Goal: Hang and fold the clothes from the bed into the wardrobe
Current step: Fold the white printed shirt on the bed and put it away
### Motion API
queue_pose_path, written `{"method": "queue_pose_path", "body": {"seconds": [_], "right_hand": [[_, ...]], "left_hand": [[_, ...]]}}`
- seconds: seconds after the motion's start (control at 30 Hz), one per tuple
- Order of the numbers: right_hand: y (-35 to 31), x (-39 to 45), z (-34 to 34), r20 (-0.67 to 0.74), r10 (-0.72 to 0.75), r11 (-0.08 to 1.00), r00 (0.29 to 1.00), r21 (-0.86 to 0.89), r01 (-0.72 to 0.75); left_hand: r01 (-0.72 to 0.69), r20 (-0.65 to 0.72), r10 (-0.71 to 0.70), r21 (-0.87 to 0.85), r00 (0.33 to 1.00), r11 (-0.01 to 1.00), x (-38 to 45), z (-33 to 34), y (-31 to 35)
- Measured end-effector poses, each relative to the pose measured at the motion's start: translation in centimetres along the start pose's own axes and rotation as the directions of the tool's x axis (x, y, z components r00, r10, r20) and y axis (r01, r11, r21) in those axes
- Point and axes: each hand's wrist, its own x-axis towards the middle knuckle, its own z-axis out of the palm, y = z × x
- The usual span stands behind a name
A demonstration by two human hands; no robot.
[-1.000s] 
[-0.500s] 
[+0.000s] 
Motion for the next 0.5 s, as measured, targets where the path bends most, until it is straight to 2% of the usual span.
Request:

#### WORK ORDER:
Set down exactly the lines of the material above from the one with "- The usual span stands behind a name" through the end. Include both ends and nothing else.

#### YOUR RESPONSE:
- The usual span stands behind a name
A demonstration by two human hands; no robot.
[-1.000s] 
[-0.500s] 
[+0.000s] 
Motion for the next 0.5 s, as measured, targets where the path bends most, until it is straight to 2% of the usual span.
Request:

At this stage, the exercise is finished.